▶ [The problem]: What lines in the listing below hold the string "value"? Please copy them out.
[Start of section]
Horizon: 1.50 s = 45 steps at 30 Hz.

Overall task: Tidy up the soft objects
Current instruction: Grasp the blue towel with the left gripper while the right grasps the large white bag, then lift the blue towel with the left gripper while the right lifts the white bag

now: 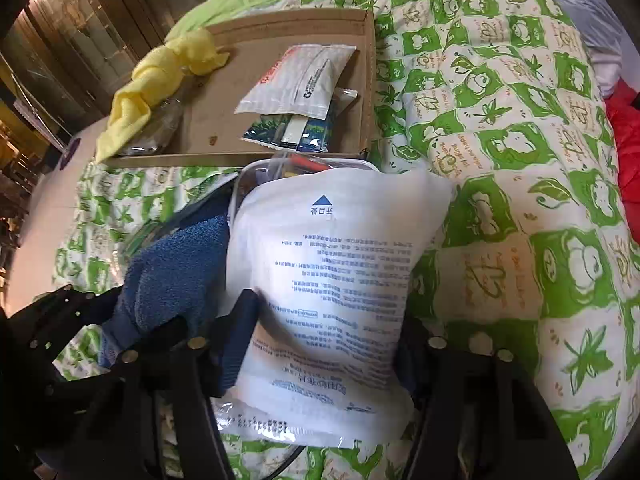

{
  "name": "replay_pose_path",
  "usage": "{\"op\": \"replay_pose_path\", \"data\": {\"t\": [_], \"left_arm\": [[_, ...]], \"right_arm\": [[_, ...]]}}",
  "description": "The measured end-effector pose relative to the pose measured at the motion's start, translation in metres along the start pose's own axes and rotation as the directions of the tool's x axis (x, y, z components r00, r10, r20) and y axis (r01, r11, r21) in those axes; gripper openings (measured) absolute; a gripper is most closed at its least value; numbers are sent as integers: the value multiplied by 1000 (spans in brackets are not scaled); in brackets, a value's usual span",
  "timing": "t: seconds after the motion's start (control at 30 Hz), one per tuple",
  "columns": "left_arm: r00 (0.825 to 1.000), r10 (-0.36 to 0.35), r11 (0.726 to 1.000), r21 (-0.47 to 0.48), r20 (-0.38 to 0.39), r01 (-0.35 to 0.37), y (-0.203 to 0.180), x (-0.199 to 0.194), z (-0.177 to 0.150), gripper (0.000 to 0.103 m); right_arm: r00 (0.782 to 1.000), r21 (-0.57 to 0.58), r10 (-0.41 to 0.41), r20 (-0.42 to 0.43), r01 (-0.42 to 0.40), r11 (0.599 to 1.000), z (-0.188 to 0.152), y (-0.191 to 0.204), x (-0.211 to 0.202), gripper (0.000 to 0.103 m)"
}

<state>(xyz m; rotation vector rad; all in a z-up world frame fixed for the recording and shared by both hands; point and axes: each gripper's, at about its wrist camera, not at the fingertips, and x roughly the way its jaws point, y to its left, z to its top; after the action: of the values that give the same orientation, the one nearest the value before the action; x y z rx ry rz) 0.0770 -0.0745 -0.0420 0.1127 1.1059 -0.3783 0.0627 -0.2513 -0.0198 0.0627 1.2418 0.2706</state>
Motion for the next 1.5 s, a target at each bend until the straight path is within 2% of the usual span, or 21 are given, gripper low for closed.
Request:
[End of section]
▶ [Answer section]:
  "description": "The measured end-effector pose relative to the pose measured at the motion's start, translation in metres along the start pose's own axes and rotation as the directions of the tool's x axis (x, y, z components r00, r10, r20) and y axis (r01, r11, r21) in those axes; gripper openings (measured) absolute; a gripper is most closed at its least value; numbers are sent as integers: the value multiplied by 1000 (spans in brackets are not scaled); in brackets, a value's usual span",
<state>(xyz m; rotation vector rad; all in a z-up world frame fixed for the recording and shared by both hands; point and axes: each gripper's, at about its wrist camera, not at the fingertips, and x roughly the way its jaws point, y to its left, z to its top; after the action: of the values that give the same orientation, the one nearest the value before the action; x y z rx ry rz) 0.0770 -0.0745 -0.0420 0.1127 1.1059 -0.3783 0.0627 -0.2513 -0.0198 0.0627 1.2418 0.2706</state>

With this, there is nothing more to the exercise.